Nov 03, 2017 (modified: Nov 03, 2017) ICLR 2018 Conference Blind Submission readers: everyone Show Bibtex
  • Abstract: In order to learn the model structure, and for reasons of improved computational efficiency and generalization, we are often interested in learning the parameters of neural networks while strongly encouraging (blocks of) weights to take the value of exactly zero. The most general way to enforce this is by adopting an $L_0$ norm as a penalty on the weights. However, since the $L_0$ norm is non-differentiable, we cannot incorporate it directly as a regularization term in the objective function. We propose a solution through the inclusion of a collection of non-negative stochastic gates, which collectively determine which weights to set to zero.

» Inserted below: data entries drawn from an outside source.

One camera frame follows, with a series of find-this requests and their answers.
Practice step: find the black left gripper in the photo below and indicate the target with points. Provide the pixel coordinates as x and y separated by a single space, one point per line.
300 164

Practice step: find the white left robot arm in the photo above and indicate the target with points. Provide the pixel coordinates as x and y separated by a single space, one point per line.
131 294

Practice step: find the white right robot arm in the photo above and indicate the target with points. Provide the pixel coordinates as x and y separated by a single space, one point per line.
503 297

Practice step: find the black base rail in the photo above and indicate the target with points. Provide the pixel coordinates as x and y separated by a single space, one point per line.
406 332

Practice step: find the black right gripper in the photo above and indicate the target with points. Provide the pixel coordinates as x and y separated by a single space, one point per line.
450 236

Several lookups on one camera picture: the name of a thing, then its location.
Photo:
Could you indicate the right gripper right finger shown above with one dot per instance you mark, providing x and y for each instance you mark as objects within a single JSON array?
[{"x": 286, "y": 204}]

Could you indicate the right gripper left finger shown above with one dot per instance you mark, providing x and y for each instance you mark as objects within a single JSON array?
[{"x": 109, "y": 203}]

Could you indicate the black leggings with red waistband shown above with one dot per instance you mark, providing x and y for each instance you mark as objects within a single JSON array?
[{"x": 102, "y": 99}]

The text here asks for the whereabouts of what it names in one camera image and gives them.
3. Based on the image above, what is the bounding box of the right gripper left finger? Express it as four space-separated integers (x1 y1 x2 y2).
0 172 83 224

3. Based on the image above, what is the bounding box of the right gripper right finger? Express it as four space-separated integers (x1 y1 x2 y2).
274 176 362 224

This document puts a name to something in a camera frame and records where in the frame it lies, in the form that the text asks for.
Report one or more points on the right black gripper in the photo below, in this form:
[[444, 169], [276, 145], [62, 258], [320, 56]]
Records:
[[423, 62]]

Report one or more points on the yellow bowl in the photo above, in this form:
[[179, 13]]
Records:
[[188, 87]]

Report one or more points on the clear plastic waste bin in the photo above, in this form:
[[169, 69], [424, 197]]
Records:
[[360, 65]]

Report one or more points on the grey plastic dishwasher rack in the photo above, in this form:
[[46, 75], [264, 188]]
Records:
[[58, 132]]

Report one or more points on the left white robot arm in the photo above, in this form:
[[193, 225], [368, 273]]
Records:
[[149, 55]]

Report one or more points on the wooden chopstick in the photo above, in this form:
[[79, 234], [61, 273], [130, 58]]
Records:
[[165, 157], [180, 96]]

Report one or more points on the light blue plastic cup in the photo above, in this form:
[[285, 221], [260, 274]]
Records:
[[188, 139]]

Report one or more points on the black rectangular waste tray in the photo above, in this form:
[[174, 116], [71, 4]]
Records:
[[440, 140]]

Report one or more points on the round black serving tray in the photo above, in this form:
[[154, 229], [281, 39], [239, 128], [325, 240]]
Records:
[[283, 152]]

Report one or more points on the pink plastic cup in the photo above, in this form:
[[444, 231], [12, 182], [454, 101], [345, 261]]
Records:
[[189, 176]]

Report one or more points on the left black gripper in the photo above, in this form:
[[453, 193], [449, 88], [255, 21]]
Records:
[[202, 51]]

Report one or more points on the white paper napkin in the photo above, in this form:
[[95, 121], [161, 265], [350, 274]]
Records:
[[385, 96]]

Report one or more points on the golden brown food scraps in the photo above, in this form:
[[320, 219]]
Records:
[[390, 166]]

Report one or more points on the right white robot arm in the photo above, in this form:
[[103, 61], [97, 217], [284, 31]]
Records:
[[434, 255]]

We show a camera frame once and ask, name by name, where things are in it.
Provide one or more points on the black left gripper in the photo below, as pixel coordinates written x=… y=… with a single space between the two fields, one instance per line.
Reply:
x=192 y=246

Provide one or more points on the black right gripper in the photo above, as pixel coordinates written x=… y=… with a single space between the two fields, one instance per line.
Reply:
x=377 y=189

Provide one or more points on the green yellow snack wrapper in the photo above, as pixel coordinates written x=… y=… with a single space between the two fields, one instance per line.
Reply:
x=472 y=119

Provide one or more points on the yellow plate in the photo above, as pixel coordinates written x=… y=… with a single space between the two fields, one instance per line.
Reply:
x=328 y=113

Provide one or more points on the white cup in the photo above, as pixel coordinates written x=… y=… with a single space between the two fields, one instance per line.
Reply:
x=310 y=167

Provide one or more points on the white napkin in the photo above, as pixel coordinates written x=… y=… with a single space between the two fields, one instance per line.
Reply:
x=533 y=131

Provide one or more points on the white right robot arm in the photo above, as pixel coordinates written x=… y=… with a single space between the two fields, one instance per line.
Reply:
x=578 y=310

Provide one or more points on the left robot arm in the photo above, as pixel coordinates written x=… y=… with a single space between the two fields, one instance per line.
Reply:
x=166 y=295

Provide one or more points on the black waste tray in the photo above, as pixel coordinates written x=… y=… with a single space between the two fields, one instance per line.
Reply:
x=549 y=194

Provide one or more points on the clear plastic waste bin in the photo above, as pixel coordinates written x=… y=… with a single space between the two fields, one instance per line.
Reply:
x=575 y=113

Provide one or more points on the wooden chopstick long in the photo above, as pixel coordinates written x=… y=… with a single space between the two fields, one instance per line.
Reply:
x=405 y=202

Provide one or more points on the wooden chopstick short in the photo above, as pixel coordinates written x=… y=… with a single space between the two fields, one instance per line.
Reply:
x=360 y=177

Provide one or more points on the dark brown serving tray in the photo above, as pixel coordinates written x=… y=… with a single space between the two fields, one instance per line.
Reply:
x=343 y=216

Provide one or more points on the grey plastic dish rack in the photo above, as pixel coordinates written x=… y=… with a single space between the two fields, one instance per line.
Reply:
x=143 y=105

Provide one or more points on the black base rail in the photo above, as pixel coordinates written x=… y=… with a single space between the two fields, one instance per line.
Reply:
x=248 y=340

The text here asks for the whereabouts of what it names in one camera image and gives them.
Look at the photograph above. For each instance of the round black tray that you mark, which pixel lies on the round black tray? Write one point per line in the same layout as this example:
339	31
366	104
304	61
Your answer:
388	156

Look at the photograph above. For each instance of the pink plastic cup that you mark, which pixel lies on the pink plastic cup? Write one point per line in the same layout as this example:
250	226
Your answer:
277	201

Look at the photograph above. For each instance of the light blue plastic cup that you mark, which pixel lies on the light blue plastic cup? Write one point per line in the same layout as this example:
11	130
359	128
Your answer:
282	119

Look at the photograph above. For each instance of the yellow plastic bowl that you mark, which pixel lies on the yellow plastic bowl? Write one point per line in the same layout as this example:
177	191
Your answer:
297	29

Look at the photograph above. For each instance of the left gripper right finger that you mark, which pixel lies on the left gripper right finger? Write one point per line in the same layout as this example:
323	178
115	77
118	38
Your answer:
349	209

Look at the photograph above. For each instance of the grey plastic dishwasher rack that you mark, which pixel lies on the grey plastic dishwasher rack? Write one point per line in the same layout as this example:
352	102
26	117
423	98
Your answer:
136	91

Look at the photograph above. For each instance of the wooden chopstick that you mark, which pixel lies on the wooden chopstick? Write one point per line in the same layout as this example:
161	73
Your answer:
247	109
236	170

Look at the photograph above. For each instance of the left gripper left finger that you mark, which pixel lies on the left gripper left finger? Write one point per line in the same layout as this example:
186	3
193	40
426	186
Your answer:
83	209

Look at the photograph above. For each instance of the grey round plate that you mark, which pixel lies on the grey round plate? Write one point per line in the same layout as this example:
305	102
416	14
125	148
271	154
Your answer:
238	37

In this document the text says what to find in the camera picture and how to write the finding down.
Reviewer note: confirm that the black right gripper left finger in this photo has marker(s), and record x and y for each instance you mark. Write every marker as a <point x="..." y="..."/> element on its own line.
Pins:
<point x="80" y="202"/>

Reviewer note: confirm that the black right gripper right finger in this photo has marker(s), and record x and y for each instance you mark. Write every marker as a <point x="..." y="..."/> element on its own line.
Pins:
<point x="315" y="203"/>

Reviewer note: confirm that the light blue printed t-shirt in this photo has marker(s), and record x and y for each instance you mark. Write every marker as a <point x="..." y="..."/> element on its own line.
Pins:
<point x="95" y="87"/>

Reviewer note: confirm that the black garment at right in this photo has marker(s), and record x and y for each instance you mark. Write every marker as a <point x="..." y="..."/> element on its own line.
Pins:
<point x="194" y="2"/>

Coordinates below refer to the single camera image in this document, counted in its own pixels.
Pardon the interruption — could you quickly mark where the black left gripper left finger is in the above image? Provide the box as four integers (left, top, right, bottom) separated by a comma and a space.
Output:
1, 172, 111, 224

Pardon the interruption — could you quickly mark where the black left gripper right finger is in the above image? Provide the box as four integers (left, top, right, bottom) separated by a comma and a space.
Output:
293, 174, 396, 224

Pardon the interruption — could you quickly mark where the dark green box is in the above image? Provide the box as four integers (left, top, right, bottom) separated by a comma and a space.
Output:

We show that, somewhat surprisingly, the expected $L_0$ norm of the resulting gated weights is differentiable with respect to the distribution parameters for certain well-chosen probability distributions over the gates. To this end, we employ a novel distribution over gates, which we name the \emph{hard concrete}; it is obtained by ``stretching'' a binary concrete distribution and then transforming its samples with a hard-sigmoid. The parameters of the distribution over the gates can then be jointly optimized with the original network parameters. As a result our method allows for straightforward and efficient learning of model structures with stochastic gradient descent and allows for conditional computation in a principled way. We perform various experiments to demonstrate the effectiveness of the resulting approach and regularizer.
  • TL;DR: We show how to optimize the expected L_0 norm of parametric models with gradient descent and introduce a new distribution that facilitates hard gating.
  • Keywords: Sparsity, compression, hard and soft attention.